An Unforgettable, Devastating Coda
In the final analysis, When We Ride transcends its genre to stand as a towering achievement in contemporary fiction. It is a modern American tragedy that is as spare and brutal as it is beautiful and profound. Rex Ogle has crafted a novel that is not merely about the difficult choices of two teenage boys, but about the social and psychological forces that render choice a near impossibility. Through the relentless, percussive rhythm of his verse, he tells a story of a brotherhood that is both a life raft and an anchor, a source of salvation that becomes a sentence of death. The narrative is a masterclass in economy and emotional impact, where the empty space on the page speaks as loudly as the carefully chosen words, echoing with the unspoken fears, the desperate hopes, and the vast, lonely expanse of a future that will never be.
Ogle’s refusal to offer a simple moral is the book’s greatest strength. This is not a story about a “good” boy and a “bad” boy. It is the story of two boys trying to survive in a world that has failed them, armed only with a fierce, misguided, and ultimately fatal loyalty to one another. The ending, which could have been a simple, shocking climax, is elevated by a haunting coda—a final, brief chapter from Lawson’s perspective. We see him driving away, alone, haunted by Benny’s memory and grappling with the crushing weight of being the one who survived. This final note of grief and guilt transforms the novel from a cautionary tale into a profound meditation on loss and the impossible burden of moving forward.
When We Ride is a book that will leave a scar. It is a visceral, unforgettable reading experience that forces you to confront the ugliest parts of our social fabric and the most beautiful, terrible capacities of the human heart. The final question it leaves echoing in the silence is not whether Benny made the right choice, but whether a boy so defined by his love for another ever truly had a choice at all. The ride is over, its tragic destination reached, but the ghost of Benny and Lawson’s brotherhood will haunt the reader long after the final, devastating page has been turned. It is, without question, a masterpiece.
FAQ Section:
- Q1: What is the book When We Ride by Rex Ogle about?

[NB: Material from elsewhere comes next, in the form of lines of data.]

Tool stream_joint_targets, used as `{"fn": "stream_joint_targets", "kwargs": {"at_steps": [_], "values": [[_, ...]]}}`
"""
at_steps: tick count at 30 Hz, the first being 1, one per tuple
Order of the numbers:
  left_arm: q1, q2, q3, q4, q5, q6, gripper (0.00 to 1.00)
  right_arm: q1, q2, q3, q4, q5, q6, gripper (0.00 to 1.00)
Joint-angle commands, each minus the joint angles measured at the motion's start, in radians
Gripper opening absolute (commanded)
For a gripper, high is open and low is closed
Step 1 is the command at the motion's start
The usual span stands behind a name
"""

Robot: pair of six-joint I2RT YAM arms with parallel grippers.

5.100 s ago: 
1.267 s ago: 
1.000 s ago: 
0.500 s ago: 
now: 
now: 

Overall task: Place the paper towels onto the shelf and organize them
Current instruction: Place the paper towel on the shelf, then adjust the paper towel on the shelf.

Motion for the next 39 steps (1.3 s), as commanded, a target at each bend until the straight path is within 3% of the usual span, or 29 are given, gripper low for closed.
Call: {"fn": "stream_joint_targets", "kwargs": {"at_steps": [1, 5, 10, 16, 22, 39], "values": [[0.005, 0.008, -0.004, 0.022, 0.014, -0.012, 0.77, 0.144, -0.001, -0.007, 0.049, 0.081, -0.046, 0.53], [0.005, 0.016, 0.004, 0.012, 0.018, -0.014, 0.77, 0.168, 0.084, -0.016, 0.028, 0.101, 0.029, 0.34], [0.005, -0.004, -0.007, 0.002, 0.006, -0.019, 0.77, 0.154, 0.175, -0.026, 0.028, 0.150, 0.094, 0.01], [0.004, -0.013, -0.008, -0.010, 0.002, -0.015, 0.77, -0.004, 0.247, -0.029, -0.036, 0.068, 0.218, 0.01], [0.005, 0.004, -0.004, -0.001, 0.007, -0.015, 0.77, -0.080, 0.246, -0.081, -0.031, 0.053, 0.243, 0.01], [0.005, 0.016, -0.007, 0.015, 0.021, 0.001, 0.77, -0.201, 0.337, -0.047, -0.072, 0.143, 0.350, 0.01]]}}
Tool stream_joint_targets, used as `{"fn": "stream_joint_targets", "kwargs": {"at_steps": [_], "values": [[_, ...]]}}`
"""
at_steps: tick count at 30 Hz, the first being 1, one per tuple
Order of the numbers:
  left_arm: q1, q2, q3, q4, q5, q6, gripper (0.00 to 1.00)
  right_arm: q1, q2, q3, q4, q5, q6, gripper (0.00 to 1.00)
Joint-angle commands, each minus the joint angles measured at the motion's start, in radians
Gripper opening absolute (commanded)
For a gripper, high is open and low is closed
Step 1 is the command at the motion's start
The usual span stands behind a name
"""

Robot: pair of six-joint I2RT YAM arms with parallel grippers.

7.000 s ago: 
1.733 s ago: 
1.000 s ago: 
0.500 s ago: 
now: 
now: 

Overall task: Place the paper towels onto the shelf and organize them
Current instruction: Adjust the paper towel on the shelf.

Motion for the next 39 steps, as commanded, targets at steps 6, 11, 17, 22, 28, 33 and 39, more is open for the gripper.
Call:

- A1: When We Ride is a young adult novel in verse about the intense and ultimately tragic friendship between two teenage boys, Diego “Benny” Benevides and Lawson Pierce. It explores their divergent paths—one toward college, the other into the world of drug dealing—and the fatal consequences of their loyalty.
- Q2: How does When We Ride end?
- A2: The ending of When We Ride is tragic. During a confrontation with a dangerous drug supplier named Trent, Benny jumps in front of Lawson to save him and is shot and killed. The book’s final chapter is a poignant epilogue from Lawson’s perspective, reflecting on his grief and guilt as he leaves town to start a new life.
- Q3: Is When We Ride a true story?
- A3: While Rex Ogle draws on raw, authentic emotions and experiences common to many young people in difficult circumstances, When We Ride is a work of fiction. Its power comes from its realistic portrayal of friendship, poverty, and the pressures facing teenagers.
- Q4: Is When We Ride a good book for adults?
- A4: Yes, absolutely. While categorized as Young Adult, its profound themes of loyalty, social determinism, grief, and the complexities of male friendship make it a powerful and thought-provoking read for adults. Its sparse, poetic language and unflinching emotional honesty are hallmarks of great literary fiction.